### WHAT THE TASK REQUIRES
Copying exactly, give the lines in the material below from the one with "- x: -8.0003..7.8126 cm" to the one with "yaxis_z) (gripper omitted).", ends included, and nothing besides.

### DATA PROVIDED
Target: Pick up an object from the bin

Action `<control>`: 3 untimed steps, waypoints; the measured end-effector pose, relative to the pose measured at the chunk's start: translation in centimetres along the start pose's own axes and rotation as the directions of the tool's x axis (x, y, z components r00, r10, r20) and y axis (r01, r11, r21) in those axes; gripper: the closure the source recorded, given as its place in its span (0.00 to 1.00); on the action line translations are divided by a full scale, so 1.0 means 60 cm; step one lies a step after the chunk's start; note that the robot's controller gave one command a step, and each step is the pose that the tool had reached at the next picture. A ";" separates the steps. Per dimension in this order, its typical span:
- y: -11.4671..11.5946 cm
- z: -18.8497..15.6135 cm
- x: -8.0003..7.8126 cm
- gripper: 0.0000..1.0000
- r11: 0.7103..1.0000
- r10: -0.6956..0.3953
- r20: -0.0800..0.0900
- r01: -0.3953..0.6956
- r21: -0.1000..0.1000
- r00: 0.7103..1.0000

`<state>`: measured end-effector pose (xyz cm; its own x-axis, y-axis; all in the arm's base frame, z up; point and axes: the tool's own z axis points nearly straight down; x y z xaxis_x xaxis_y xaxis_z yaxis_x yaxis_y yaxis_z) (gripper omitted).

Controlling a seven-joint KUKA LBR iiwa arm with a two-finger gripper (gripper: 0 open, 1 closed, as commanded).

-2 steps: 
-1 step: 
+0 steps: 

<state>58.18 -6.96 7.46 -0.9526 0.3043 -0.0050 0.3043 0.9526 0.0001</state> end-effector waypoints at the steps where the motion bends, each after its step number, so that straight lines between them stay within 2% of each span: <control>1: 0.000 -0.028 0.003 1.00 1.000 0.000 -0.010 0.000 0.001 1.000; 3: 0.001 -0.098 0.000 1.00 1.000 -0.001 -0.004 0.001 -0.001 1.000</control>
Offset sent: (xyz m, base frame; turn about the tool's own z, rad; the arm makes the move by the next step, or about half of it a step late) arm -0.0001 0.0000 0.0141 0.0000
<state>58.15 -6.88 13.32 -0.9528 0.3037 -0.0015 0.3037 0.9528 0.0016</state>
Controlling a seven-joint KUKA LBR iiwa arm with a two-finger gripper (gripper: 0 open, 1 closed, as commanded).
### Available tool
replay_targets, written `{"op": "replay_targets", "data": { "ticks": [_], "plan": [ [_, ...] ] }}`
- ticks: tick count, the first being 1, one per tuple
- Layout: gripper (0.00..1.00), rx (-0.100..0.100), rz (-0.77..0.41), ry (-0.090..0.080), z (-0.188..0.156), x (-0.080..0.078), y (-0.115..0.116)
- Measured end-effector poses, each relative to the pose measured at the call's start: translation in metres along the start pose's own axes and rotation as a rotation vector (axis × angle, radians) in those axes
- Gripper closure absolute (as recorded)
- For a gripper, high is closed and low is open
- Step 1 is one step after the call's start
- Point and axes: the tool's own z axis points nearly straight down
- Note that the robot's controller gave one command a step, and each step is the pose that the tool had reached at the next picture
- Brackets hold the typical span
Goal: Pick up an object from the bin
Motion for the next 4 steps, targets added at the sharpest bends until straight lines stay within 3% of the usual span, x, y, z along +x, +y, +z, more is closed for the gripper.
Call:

### EXPECTED OUTPUT
- x: -8.0003..7.8126 cm
- gripper: 0.0000..1.0000
- r11: 0.7103..1.0000
- r10: -0.6956..0.3953
- r20: -0.0800..0.0900
- r01: -0.3953..0.6956
- r21: -0.1000..0.1000
- r00: 0.7103..1.0000

`<state>`: measured end-effector pose (xyz cm; its own x-axis, y-axis; all in the arm's base frame, z up; point and axes: the tool's own z axis points nearly straight down; x y z xaxis_x xaxis_y xaxis_z yaxis_x yaxis_y yaxis_z) (gripper omitted).

This answer has no further content.